Inside the Courtroom During Macy's, JC Penney Battle Over Martha Stewart
The trial between Macy's, J.C. Penney and Martha Stewart Living Omnimedia kicked off today – and the stakes couldn't be higher. Both retailers believe Martha Stewart is key to their businesses and MSLO is trying to return to "sustainable profitability," recently restructuring its media business and laying off more than 10% of its workforce.
Nearly 50 people -- many of them lawyers -- gathered in New York State Supreme Court in downtown Manhattan for opening arguments in the Macy's vs. JC Penney and Macy's vs. MSLO cases. No jury will be present for the trial, which will be decided by Justice Jeffrey Oing.
Macy's continues to feature the home-goods guru in its advertising and has renewed its contract through January 2018. Meanwhile, JC Penney, which is already struggling amid falling sales and a lukewarm reception to its reinvention efforts, has positioned Martha Stewart as the anchor for a 20,000-square-foot neighborhood dedicated to home items.

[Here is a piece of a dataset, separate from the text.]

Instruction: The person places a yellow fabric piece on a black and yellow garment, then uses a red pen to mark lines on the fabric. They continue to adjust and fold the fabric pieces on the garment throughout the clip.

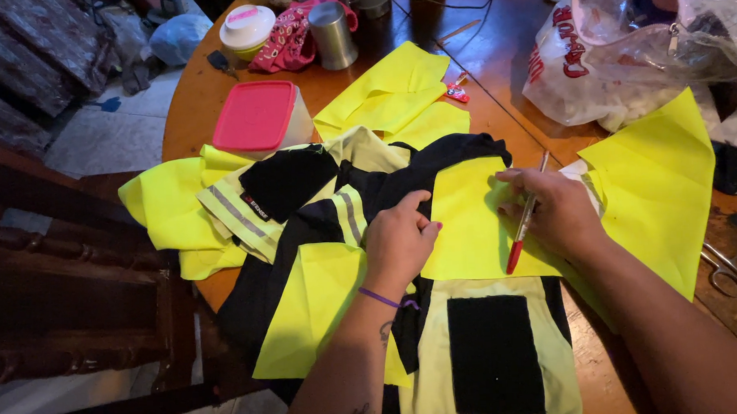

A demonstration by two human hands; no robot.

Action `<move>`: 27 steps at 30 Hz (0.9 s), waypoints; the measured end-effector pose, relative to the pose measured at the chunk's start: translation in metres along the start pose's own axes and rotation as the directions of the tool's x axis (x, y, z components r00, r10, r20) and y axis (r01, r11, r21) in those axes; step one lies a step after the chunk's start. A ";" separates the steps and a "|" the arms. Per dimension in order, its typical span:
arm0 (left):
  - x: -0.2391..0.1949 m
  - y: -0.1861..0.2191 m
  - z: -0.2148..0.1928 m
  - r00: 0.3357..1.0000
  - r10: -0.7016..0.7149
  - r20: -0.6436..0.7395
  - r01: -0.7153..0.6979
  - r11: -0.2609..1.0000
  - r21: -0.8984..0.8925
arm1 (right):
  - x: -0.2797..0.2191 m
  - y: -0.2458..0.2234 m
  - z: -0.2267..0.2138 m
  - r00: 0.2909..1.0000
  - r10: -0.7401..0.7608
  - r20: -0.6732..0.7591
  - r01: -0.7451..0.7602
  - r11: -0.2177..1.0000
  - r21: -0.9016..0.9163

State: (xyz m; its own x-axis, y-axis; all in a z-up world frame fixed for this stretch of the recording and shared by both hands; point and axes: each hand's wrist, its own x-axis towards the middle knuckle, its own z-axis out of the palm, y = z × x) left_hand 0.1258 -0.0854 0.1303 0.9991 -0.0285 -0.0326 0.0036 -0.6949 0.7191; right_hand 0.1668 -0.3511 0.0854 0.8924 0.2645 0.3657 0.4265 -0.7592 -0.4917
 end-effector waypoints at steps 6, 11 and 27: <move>-0.002 0.002 -0.002 1.000 -0.019 0.013 0.018 1.000 0.024 | 0.005 -0.034 -0.014 0.996 0.073 0.055 -0.077 0.994 0.073; -0.003 0.003 -0.004 1.000 0.010 0.017 -0.011 0.998 0.060 | 0.008 -0.033 -0.015 0.990 0.108 0.093 -0.113 0.992 0.051; 0.004 -0.017 0.020 0.907 0.382 0.176 -0.418 0.870 0.264 | 0.008 -0.028 -0.014 0.972 0.185 0.146 -0.193 0.980 0.043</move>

The witness list in the dispute reads like a who's who of the retail and media world -- from JC Penney CEO Ron Johnson and Former JCP President Michael Francis to Macy's Chairman-CEO Terry Lundgren, Ms. Stewart and Former Martha Stewart Living Omnimedia CEO Lisa Gersh. Many of those execs will be called to testify during what is expected to be at least a three-week trial.
In the course of nearly three hours, lawyers for each company presented their version of the facts. At issue: whether Martha Stewart may partner with JC Penney to produce a line of products to be showcased within shop-in-shop concepts.
Lawyers for Macy's provided a timeline dating to the late 1980s and highlighted Ms. Stewart's association with "downscale" retailer Kmart, as well as her prison sentence for conspiracy. Theodore Grossman, Macy's lawyer, painted a picture of a hesitant partner in Macy's, given Ms. Stewart's baggage, saying that when Macy's did eventually decide to work with the home-goods guru, it required absolute exclusivity as it sought to take the brand "upmarket."
Lawyers for Macy's argued that the retailer then successfully built the Martha Stewart brand, noting same-store sales increases for Martha Stewart products exceeded same-store sales at Macy's and its competitors by a wide margin. Mr. Grossman said Martine Reardon, Macy's chief marketer, would testify that more money was spent on advertising as a percentage of sales on Martha Stewart products than any other brand in the store. Martha Stewart products were also given prime real estate in stores.
Mr. Grossman showed clips of depositions from Ms. Stewart and Mr. Francis, now an exec at DreamWorks Animation, in addition to a number of internal emails. The emails, several of them from JC Penney CEO Mr. Johnson, were anything but flattering. In one email, JC Penney execs joked that Macy's CEO Mr. Lundgren likely had a headache that was destined to become a full-blown migraine.
"The court will assess their candor, truthfulness, concern for employees, competitive ethics, respect for the law and whether their testimony in public matches statements and conduct in private," Mr. Grossman said of Mr. Johnson, Mr. Lundgren and Ms. Stewart, the three executives at the center of the lawsuit.
JC Penney's lawyer, Mark Epstein, sought to focus the court on the contract between Macy's and MSLO and discussed at length various aspects of the contract that allowed MSLO to work with JC Penney. "It's unfortunate, but perhaps not unexpected, that Macy's has taken a contract dispute and made it a personal vendetta," he said.
Mr. Epstein, along with MSLO's lawyers, are seeking to portray Ms. Stewart as simply trying to grow her business -- a small company that is trying to increase revenues and avoid layoffs. Mr. Epstein also insisted that if Macy's wins the court cases, the consumer will lose on choice and competitive pricing.
JC Penney's lawyers focused on the fact that the contract limits use of Ms. Stewart's name, likeness and marks, but does not restrict her ability to design products for other companies or retailers. Macy's is taking issue with products that will bear the brand name JCP Everyday, as well as products featuring a double house logo, which resembles the letter M.
Products are already en route to the U.S. from overseas manufacturing facilities, Mr. Epstein said. He said that asking the court to order those boats to turn around, so there will be no products on shelves in the coming months, is a "harsh litigation tactic."
Both lawyers for JC Penney and MSLO are also seeking to prove that plans for JC Penney shop-in-shops should be allowed to open as planned. The contract, they argued, simply isn't what Macy's hoped or believed it was, but the retailer "must live with it."
"This is no more than fair competition," Mr. Epstein said. "Macy's should compete in the marketplace, not the courtroom. JC Penney acted honorably and appropriately in all instances."
Over the summer, Justice Oing granted a preliminary injunction to Macy's, noting "the scales tilt in favor of Macy's.